And with his immense business and political connections, as well as strong support from the Park Chung-Hee government, which was committed to protecting local businesses from their huge foreign competitors, Samsung prospered, so much that by the end of the decade, it was generating over $100 million annually as revenue.

In the early 1970s, Samsung invested heavily in developing technology so as to be able to compete effectively in both local and international market. Where it could not develop a needed technology, it borrowed or coaxed it from foreign competitors. Gradually, it went into consumer electronics products and appliances in addition to television.

In the 1970s and 1980s, Samsung Group created a number of electronic related divisions to ensure efficiency and effectiveness in their operations. These included Samsung Electron Devices Co. which manufactured picture tubes, display monitors, and related parts; Samsung Electro-Mechanics Co. which made VHF and UHF tuners, condensers, speakers, and other gear; Samsung Corning Co. which produced television glass bulbs, computer displays, and other components; and Samsung Semiconductor & Telecommunications Co. which produced high-tech microchip.

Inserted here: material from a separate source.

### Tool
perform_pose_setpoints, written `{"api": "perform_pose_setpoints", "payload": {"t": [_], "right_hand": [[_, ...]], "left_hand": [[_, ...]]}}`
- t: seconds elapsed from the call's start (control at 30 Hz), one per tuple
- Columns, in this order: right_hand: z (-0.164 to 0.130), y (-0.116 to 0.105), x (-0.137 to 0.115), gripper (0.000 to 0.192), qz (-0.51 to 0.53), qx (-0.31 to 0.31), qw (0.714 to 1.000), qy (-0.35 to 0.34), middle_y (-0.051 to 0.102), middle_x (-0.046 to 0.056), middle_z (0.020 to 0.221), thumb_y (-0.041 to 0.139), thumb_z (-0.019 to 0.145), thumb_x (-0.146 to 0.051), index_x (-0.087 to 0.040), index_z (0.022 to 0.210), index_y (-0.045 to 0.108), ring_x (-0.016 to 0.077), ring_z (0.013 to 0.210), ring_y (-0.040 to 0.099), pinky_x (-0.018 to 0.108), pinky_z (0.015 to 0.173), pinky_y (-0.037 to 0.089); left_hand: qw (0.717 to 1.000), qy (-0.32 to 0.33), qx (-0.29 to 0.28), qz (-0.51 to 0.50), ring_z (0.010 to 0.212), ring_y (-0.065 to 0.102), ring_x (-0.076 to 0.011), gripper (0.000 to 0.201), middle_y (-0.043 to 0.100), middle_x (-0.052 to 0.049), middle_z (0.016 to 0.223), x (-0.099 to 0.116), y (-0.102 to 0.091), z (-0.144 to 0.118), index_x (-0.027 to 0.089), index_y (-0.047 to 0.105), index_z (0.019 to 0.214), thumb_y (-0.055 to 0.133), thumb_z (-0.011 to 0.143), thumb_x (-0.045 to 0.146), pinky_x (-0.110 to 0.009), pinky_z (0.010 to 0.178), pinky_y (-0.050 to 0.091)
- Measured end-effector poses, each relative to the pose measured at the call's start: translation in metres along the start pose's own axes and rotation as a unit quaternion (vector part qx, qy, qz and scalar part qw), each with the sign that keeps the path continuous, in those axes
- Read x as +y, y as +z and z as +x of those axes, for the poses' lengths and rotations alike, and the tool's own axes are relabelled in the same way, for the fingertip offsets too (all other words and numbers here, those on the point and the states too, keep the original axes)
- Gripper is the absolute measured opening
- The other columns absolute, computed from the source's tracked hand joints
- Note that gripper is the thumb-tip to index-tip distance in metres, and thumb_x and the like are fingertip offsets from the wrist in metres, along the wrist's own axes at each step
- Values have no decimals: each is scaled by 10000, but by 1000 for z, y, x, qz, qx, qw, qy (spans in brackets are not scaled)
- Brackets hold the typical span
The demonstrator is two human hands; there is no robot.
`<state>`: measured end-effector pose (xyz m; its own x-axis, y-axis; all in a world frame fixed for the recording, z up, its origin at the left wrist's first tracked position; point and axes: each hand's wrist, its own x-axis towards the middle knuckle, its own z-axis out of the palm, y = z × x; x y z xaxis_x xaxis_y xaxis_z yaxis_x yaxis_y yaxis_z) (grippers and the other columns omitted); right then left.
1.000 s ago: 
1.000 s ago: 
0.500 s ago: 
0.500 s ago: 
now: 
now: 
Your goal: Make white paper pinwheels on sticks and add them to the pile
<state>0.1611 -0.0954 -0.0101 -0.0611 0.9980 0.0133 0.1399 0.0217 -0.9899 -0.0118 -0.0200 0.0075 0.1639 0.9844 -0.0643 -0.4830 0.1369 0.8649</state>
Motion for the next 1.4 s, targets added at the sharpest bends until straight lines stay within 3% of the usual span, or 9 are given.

These divisions were later to be combined into a single company, Samsung Electronics Co., Ltd., which became the Group’s major subsidiary by the close of the 1980s.

The formation of Samsung Semiconductor and Telecommunications Co. in 1978 was strategic. Lee had envisioned in the mid-1970s that the growth industry of the future was coming from high-tech, and he was determined to position Samsung to play a leading role in it.

Realizing that South Korea lacked the technological expertise to compete with foreign companies, the South Korean Government enacted a policy that made it mandatory for foreign telecommunications equipment manufacturers wanting to enter the Korean market to give access of their advanced semiconductor technology to indigenous partnering companies. Riding on this policy, Samsung partnered with Micron from the U.S. and Sharp from Japan in 1983, and obtained proprietary technology from them.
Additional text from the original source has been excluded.